Root cause: **K/V drift, not logit rounding**.
`matmul_2d` at `m=1` routes through the custom `launch_gemv_bf16`
kernel; at `m≥2` it goes through cuBLAS `GemmEx`. Those two paths
produce **different BF16 bits** for the same math because their
accumulation orders differ. Therefore:
- Verify's QKV projection at `m=γ` writes K/V into the paged cache
with cuBLAS-GEMM values.
- Baseline decode's QKV projection at `m=1` would have written K/V
with GEMV values.
- Downstream attention reads these K/V; the two paths diverge starting
at the very next position. A near-tie fallback for the *current*
row's logit does not fix already-diverged history.

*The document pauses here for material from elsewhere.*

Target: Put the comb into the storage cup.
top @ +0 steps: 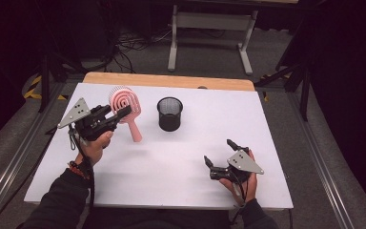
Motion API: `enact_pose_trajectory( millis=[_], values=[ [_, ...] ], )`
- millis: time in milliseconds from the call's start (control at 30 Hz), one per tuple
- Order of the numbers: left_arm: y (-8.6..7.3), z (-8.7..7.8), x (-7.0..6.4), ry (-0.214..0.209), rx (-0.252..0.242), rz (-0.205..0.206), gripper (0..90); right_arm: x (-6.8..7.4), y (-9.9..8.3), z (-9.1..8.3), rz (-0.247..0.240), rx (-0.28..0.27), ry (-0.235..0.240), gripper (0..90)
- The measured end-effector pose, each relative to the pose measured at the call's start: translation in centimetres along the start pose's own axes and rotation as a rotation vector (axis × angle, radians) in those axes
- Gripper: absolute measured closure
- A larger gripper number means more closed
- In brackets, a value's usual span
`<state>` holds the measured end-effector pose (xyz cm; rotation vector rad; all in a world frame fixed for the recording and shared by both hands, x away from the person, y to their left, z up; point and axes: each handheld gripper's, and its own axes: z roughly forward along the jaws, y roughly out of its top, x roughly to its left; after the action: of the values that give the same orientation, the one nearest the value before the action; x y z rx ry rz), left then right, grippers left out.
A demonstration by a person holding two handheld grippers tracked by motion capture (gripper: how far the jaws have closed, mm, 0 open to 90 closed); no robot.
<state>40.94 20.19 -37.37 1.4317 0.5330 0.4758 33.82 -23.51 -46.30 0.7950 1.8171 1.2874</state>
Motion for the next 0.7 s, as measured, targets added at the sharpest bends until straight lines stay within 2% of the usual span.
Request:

Near-tie fallback (added and reverted in the same session, kept only
in this doc) attempted to correct verify-argmax when top1top2 was
small. It did nothing about the K/V drift, so mismatches persisted.
## 4. Revised path to `speedup_e2e > 1`
Two independent levers. Combining them is the plan.
### 4.1 A batched-GEMV kernel with GEMV-identical numerics
Write a `launch_gemv_bf16_batched` that runs γ separate `m=1` GEMVs in
a **single kernel launch**, sharing the K panel across rows and
producing bit-exact-same output as γ sequential `launch_gemv_bf16`
calls. This gives Phase 24's launch-overhead savings without breaking
K/V bits. Estimated saving vs row-loop: ~24 ms per verify at γ=4
(720 fewer launches × 35 μs each).
Concrete kernel design:
- Grid: `(N / TILE_N, num_k_blocks, γ)` — same layout as current
gemv, plus γ in the z-axis.
- Each block reads its row's `x[γ_idx, :]` panel once, then writes
`partials[γ_idx, k_block, n_tile]`.
- Reduction kernel: `(N / TILE_N, γ)`, reduces K-blocks in fixed
order per row (same as current `gemv_reduce_to_bf16_kernel`).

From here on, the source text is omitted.